As soon as the new, 16c650-based serial card arrives, we'll configure it into the FreeBSD system, put both of the TAs on it, and return the two modems to service.

In the four weeks this server has been up, we've added NIS (yellow pages directory) service, amd (automount) support, Samba services for PCs, and a printer queue for a previously unused laser printer. Next week, just in time for Christmas, I'll be adding a cache server for Usenet news. We're shopping for a CD writer for long-term backups and off-line storage. And we've discussed using one of the IQs as a backup for when our fractional T1 line to the home office fails, which happens all too often.

The response to this system has been amazing. My coworkers in this office are experienced network engineers who are familiar with and like UNIX. We even number amongst us the former CTO of a major Linux distributor. All except those familiar with FreeBSD and Linux are amazed at the flexibility and reliability of this system.

Everyone involved has been pleased with the level and expertise in the replies we've gotten from freebsd-questions. They're starting to realize that free software really does have better support than commercial products.

One young Linux programmer has stepped up to be the backup root for this machine, and wants me to help him upgrade the machine to -STABLE. He wants to learn more about how the FreeBSD distribution mechanisms work and how they compare to Linux development.

I keep telling him ``Never underestimate the power of the Lite side of the Source, Luke.''

Bibliography

The Awfulhak PPP pages, written by the maintainer of user-mode PPP, Brian Somers. This version of PPP now compiles and runs on both FreeBSD and OpenBSD.

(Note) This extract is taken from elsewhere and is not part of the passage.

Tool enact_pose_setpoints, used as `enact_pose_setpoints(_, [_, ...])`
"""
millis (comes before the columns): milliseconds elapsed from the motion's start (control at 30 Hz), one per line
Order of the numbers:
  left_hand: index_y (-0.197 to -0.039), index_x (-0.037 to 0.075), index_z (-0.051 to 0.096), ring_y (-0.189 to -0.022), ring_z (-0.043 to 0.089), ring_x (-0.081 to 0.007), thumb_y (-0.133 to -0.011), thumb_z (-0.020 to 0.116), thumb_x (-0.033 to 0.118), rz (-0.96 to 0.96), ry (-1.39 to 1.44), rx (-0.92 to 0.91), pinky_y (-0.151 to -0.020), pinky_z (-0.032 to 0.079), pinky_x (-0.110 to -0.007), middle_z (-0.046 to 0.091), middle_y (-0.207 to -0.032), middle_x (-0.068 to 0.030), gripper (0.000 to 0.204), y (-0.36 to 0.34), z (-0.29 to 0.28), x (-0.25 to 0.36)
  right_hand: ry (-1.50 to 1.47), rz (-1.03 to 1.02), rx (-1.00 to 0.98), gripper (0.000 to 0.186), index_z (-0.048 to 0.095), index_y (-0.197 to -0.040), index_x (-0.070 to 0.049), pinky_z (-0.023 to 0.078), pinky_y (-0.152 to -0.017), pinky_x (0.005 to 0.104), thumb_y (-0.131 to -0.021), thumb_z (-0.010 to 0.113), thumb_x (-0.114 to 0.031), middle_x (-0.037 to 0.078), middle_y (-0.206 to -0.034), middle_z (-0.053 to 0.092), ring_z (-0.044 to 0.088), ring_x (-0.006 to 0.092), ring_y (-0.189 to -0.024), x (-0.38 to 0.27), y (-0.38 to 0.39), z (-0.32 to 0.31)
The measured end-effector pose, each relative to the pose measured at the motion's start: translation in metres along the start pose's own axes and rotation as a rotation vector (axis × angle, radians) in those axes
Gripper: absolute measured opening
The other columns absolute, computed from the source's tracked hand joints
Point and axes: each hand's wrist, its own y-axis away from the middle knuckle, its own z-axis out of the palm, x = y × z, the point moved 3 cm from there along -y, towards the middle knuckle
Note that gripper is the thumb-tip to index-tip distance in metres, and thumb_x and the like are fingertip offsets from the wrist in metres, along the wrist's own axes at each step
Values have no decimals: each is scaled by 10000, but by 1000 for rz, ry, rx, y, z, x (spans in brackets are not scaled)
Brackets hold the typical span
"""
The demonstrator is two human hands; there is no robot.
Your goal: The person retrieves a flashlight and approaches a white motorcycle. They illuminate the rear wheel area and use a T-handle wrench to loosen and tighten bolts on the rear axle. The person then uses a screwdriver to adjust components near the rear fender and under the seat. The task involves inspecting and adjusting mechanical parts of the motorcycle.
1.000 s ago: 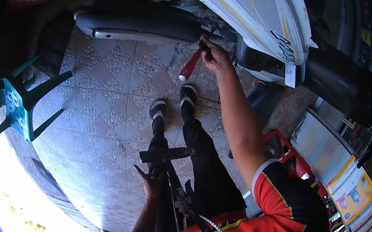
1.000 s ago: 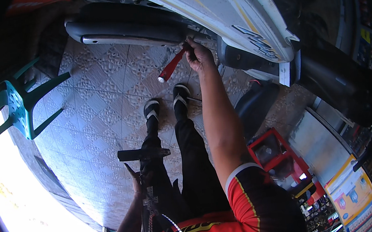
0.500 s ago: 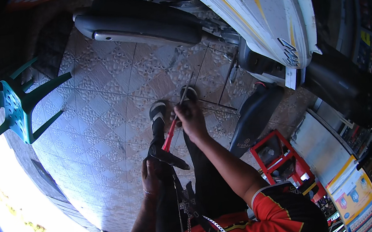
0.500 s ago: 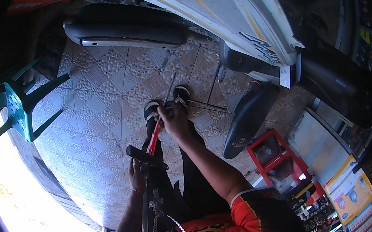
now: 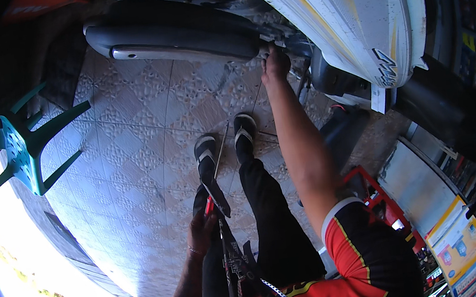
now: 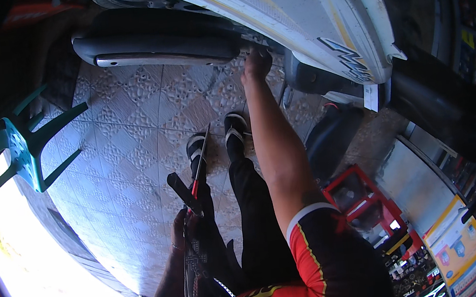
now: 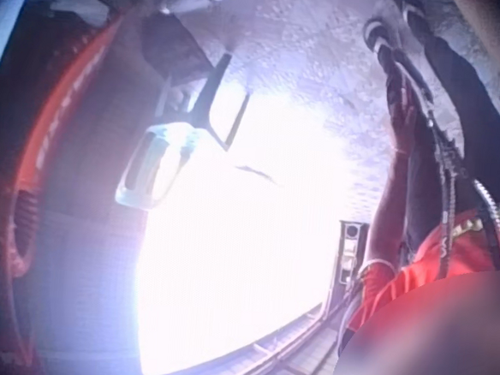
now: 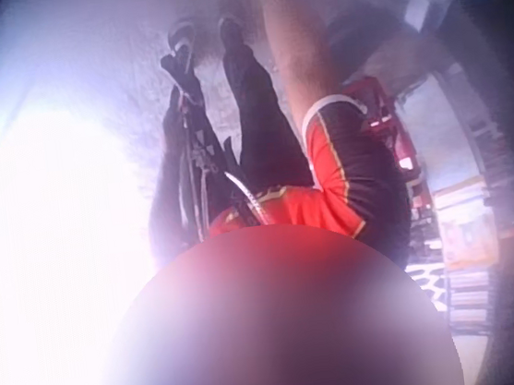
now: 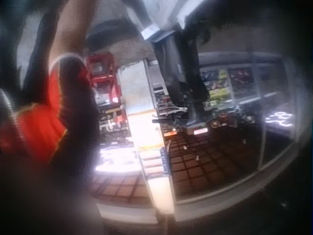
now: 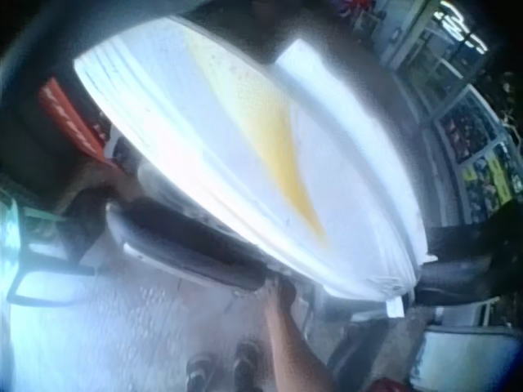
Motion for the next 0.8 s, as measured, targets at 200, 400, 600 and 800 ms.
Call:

FreeBSD Handbook section 15.1.5.3, Receiving incoming calls with PPP. The place to start building your own remote access server.

Mailing lists. freebsd-questions@freebsd.org is, as always, the best, fastest way to get your questions answered. For advice about equipment to buy, etc., you may want to ask on freebsd-isp@freebsd.org as well; they're chock full of knowledge about communications equipment.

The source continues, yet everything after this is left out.